That is the government’s claim, but Dibrov has no faith in their investigation.
“That’s why we have to do it ourselves. The lack of official information leads to all kinds of stories being bandied about. We must establish what happened. But all sides are guilty to some degree.”
Opponents of the new government – which will hold a presidential election tomorrow – hold up the fire as proof of Moscow’s claim that Ukraine has been taken over by Russian-hating neo-Nazis.
In restive eastern regions, supporters of pro-Kremlin separatists say it is impossible to live in the same country as those responsible for the Odessa fire.
“Saying the protesters started the fire themselves is a way of covering up mass murder,” said former Odessa council member and anti-Kiev activist Alexander Vasilyev.
“We need an investigation at the level of the United Nations. For me this was an act of genocide, a mass killing that reminded me of what happened in Rwanda.”
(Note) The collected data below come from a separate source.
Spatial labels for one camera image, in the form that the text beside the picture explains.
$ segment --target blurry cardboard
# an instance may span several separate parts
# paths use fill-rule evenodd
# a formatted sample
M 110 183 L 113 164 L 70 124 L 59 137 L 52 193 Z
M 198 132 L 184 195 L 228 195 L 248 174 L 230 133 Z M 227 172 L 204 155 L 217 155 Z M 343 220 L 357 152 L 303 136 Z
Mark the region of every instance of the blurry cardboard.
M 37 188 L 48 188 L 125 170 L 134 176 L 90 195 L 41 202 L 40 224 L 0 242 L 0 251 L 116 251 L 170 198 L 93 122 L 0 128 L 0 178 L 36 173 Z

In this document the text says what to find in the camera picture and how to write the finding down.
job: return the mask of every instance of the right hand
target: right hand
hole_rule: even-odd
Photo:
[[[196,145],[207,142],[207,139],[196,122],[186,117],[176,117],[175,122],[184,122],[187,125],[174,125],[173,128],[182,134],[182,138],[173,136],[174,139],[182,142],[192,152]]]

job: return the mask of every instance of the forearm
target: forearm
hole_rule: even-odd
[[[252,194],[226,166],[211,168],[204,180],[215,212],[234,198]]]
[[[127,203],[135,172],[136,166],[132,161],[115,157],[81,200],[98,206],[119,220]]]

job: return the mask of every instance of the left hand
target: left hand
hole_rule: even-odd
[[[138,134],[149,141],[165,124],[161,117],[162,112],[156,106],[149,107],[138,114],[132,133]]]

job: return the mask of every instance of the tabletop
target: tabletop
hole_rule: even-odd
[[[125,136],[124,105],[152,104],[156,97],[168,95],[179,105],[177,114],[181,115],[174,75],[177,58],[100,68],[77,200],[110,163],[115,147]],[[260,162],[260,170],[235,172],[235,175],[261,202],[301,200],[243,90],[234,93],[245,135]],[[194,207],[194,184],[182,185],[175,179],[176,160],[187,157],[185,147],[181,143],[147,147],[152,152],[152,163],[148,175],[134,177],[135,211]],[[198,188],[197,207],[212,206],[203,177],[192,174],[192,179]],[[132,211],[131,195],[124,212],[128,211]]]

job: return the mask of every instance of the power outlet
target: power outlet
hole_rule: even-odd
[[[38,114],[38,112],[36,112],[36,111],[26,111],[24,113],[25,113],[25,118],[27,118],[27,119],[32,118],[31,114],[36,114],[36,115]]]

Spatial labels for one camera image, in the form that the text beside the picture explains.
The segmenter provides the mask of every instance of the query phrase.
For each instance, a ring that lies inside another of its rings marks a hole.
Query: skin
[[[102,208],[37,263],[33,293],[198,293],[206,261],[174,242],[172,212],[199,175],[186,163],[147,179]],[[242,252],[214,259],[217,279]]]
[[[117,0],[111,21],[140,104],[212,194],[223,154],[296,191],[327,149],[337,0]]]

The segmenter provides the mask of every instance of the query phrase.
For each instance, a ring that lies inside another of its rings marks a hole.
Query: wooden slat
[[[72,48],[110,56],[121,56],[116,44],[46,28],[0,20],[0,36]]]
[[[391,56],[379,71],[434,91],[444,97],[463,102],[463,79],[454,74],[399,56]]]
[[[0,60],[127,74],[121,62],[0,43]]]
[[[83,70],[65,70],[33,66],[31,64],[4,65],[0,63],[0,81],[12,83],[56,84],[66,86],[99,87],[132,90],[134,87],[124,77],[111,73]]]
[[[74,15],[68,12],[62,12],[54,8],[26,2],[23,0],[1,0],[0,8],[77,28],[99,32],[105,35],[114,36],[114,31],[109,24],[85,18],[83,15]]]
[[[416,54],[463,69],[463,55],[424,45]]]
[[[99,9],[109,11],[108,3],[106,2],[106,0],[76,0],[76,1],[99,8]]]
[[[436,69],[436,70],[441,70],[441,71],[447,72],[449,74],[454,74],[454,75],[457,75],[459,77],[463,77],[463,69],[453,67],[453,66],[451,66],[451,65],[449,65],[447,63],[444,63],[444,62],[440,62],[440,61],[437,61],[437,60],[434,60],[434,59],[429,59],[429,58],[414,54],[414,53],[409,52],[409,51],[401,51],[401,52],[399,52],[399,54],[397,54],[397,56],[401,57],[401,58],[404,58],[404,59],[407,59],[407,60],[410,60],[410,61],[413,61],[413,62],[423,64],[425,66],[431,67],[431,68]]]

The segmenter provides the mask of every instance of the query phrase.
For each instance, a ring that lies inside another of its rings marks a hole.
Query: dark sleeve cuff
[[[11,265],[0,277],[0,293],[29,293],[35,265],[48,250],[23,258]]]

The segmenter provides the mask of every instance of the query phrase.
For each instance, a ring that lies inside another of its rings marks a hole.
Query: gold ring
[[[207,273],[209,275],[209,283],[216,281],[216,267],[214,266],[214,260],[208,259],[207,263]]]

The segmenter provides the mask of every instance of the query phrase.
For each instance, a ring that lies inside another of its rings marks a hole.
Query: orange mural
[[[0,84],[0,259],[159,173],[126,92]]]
Some 800,000 people died in the African state’s 1994 massacre, but such comparisons are not uncommon among Russians and pro-Moscow Ukrainians; prominent Russian politicians have likened events in Odessa to the Auschwitz death camp.
Death threats Vasilyev says he left Odessa after receiving death threats, and he is now in Crimea, which was annexed by Russia in March.
With people he describes as fellow exiles from his home city, Vasilyev has now established a “Committee for the Liberation of Odessa” in Crimea.
He said it was “absolutely possible” that Odessa and other parts of southern Ukraine could witness the kind of armed insurgency now roiling Donetsk and Luhansk.
“It doesn’t depend on what Russia does, but on the actions of the Ukrainian government and an economic situation that is getting worse and worse,” he said.
“When something like the Odessa fire happens, and dozens are killed and hundreds injured, it has to have consequences.”